§ **Collected data**:
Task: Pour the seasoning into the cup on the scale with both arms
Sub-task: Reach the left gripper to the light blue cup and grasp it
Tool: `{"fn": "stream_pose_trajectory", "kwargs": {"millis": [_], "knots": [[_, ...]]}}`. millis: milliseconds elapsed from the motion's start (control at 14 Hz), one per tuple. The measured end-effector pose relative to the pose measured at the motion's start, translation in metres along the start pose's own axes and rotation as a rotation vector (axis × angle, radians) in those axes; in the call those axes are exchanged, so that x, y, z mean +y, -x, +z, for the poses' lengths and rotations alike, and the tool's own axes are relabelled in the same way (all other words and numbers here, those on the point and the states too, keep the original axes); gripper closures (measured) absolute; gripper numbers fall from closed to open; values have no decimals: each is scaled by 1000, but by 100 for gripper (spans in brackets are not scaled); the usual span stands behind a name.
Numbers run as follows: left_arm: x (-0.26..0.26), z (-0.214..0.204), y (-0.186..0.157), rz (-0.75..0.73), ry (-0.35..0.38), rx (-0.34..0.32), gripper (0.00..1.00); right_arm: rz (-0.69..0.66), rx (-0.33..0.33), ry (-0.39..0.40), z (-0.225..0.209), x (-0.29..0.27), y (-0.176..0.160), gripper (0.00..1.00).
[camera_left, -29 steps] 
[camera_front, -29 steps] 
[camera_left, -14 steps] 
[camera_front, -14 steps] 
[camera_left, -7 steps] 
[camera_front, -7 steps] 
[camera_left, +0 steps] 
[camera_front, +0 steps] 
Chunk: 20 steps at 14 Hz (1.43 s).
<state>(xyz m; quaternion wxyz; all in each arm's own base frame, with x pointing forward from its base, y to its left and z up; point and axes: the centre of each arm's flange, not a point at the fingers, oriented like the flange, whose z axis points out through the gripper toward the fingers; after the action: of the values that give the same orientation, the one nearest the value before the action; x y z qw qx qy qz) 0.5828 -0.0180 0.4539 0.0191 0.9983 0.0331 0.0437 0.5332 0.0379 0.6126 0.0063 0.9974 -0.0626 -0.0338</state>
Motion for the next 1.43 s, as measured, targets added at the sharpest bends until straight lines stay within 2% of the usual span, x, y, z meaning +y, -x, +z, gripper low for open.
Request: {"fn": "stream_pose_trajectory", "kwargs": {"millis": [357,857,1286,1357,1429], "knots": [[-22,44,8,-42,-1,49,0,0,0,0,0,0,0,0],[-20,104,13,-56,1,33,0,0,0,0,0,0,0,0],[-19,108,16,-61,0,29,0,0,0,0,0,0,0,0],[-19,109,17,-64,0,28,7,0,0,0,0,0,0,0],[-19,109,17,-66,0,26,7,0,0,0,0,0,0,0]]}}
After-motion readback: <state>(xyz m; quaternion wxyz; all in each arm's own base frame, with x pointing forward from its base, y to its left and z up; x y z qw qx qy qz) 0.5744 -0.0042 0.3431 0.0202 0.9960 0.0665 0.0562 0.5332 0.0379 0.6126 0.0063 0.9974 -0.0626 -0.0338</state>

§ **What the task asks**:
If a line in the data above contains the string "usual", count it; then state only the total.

§ **Output of the exercise**:
2